Personal information
- Full name: Lawrence Johnson
- Born: December 6, 1999 (age 26)
- Education: University of Wisconsin

Sport
- Country: United States
- Sport: Athletics
- Event: Sprint
- College team: Wisconsin Badgers

Achievements and titles
- Personal bests: Outdoor; 100 m: 10.01 (Dessau, 2026); 200 m: 20.41 (Fayetteville, 2022); Indoor; 60 m: 6.54 (Chicago, 2023); 200 m: 21.04 (Alburquerque, 2022);

Medal record
Men's athletics
Representing United States
NACAC Championships
| Gold medal – first place | 2022 Freeport | 4 × 100 m relay |

= L.O. Johnson =

American sprinter (born 1999)

Lawrence Johnson (born 6 December 1999) often referred to as L.O. Johnson is an American sprinter.

==Biography==
Johnson is from Waunakee, Wisconsin. His father, Lawrence Johnson Snr. was a first-team All-American cornerback for the University of Wisconsin in 1978 and was drafted in the second round of the 1979 NFL draft. His mother, Bernetta Johnson, won Big Ten Conference titles in college track and field. He started in athletics at the age of seven years-old. His sister LaBreya also competed in college athletics at UW-Milwaukee.

Johnson signed to the University of New Mexico where he played football and competed in track and field for one season before transferring to the University of Wisconsin. Whilst competing for the Wisconsin Badgers, he set school records in the 60 metres, 100 metres and 200 metres, all three of which his father had also previously held.

He was a gold medalist in the 4 x 100 metres relay at the 2022 NACAC Championships alongside Brandon Carnes, Isiah Young and Kyree King in 38.29 seconds in Freeport, Bahamas. In February 2023, Johnson ran a personal best 6.54 seconds for the 60 metres in Chicago.
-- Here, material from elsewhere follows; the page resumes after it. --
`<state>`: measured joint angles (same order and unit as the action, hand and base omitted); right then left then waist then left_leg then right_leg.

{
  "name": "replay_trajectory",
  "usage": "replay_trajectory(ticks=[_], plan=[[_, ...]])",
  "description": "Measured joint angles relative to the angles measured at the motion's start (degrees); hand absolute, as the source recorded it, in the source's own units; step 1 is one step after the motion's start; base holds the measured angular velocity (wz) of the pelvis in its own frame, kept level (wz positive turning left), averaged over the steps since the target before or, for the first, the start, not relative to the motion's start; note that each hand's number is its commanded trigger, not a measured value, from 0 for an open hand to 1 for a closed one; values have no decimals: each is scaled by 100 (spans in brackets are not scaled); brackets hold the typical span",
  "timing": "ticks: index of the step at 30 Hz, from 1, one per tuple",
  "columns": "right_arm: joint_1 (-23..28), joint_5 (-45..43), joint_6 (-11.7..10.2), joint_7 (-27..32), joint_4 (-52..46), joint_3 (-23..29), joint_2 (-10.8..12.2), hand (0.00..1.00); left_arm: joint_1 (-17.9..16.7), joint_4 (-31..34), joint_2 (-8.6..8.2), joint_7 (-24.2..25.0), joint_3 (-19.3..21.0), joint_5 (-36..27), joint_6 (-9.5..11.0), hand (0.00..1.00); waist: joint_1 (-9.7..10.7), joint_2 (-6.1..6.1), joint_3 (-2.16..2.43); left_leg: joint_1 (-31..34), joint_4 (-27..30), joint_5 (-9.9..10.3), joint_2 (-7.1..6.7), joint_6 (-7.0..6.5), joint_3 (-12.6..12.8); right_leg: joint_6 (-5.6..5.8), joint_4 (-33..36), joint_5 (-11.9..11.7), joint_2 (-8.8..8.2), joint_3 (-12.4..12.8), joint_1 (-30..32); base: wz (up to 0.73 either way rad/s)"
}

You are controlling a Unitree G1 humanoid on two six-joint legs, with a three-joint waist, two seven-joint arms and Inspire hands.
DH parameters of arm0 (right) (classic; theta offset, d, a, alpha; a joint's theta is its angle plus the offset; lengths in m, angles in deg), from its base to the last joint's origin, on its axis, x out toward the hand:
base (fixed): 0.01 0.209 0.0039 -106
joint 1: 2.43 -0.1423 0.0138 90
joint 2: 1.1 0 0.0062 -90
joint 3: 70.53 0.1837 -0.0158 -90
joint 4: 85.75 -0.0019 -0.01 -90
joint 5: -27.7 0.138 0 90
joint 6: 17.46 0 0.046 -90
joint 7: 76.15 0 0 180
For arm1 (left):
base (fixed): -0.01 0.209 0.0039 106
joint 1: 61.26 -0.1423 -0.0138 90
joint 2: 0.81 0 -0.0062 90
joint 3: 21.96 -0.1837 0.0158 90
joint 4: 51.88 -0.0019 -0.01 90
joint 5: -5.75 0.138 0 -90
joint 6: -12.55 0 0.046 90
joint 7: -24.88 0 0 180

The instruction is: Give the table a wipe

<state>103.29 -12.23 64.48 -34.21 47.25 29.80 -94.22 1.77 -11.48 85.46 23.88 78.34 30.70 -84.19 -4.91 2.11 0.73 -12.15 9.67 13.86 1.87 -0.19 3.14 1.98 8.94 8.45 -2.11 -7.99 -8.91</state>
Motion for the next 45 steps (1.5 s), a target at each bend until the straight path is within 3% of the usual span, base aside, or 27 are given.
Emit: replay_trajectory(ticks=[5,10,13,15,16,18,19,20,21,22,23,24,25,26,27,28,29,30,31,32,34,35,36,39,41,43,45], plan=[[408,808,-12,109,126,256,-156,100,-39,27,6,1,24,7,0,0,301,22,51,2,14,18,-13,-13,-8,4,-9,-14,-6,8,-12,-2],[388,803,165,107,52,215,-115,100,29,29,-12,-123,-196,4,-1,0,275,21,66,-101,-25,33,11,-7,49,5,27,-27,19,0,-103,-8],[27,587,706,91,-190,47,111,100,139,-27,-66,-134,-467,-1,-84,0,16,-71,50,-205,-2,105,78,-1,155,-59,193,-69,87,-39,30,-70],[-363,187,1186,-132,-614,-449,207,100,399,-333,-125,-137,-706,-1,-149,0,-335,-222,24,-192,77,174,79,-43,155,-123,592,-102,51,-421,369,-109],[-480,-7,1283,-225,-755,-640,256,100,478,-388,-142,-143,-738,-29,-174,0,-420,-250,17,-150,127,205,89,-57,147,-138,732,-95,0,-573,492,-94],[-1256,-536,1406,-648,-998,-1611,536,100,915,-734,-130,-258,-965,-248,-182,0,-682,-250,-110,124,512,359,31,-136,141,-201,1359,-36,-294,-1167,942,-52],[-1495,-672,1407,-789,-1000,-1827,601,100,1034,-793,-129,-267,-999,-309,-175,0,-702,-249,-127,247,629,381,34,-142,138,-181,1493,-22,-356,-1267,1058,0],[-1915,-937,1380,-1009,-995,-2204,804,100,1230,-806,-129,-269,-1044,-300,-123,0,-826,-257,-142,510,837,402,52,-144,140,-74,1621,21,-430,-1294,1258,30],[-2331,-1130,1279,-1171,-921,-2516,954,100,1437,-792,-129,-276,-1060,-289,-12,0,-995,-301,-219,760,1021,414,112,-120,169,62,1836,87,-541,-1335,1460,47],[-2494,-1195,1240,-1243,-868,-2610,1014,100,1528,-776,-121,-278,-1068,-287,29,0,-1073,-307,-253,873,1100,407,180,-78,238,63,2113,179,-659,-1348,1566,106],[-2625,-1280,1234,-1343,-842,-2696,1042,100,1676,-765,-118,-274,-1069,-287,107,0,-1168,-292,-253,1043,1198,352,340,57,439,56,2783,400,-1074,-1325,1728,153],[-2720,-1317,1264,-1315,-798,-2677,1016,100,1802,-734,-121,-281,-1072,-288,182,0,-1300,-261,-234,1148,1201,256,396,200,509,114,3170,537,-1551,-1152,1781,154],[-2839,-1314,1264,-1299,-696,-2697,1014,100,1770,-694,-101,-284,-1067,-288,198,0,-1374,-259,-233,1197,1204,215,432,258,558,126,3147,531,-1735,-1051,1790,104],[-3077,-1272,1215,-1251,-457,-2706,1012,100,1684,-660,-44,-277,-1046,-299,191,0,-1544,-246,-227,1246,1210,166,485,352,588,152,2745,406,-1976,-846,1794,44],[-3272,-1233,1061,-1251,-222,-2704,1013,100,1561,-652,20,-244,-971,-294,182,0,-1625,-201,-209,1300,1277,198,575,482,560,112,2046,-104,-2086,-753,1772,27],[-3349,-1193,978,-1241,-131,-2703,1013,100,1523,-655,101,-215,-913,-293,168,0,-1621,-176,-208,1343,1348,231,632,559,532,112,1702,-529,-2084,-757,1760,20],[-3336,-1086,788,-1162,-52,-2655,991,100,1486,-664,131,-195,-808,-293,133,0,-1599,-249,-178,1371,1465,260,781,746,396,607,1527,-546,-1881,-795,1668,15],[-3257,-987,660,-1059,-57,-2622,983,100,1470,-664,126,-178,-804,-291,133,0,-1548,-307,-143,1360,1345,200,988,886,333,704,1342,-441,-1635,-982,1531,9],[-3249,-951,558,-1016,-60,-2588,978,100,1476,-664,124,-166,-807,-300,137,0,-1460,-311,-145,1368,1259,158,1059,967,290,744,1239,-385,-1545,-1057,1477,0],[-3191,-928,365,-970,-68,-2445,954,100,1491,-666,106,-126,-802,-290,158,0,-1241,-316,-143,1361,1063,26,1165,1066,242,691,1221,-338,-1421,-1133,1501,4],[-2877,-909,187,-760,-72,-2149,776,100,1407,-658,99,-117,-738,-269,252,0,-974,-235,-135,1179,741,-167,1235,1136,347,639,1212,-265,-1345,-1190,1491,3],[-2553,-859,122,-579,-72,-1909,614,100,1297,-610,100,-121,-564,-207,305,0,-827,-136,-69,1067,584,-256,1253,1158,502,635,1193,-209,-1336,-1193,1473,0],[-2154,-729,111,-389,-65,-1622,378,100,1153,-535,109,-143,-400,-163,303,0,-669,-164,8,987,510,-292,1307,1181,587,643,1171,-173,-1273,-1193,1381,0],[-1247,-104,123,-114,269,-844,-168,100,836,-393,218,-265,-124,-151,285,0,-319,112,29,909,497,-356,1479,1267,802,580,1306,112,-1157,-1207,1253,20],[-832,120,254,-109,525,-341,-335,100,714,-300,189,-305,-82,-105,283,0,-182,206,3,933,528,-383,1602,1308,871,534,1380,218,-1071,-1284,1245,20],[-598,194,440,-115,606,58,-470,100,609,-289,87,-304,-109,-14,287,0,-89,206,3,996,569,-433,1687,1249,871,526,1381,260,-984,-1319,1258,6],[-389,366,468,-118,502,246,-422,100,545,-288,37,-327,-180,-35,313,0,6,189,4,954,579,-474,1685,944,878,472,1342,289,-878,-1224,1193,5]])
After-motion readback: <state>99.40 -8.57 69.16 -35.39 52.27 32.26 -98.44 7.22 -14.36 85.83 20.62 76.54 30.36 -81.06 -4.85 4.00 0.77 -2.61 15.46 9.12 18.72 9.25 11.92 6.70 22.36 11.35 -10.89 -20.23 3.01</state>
In June 2025, he ran a wind-assisted 9.99 seconds for the 100 metres in Texas (+2.4 m/s). He reached the final of the 100 metres at the 2025 USA Outdoor Track and Field Championships, placing ninth with a time of 10.13 seconds (+1.8).

In January 2026, he ran 6.57 seconds for the 60 metres to win the Elite Indoor Miramas Meeting, a World Athletics Indoor Tour silver meeting in Miramas, France. Johnson placed sixth in the final of the 60 metres at the 2026 USA Indoor Track and Field Championships in New York. On 24 July, he was a finalist at the 2026 USA Outdoor Track and Field Championships over 100 metres, placing seventh overall.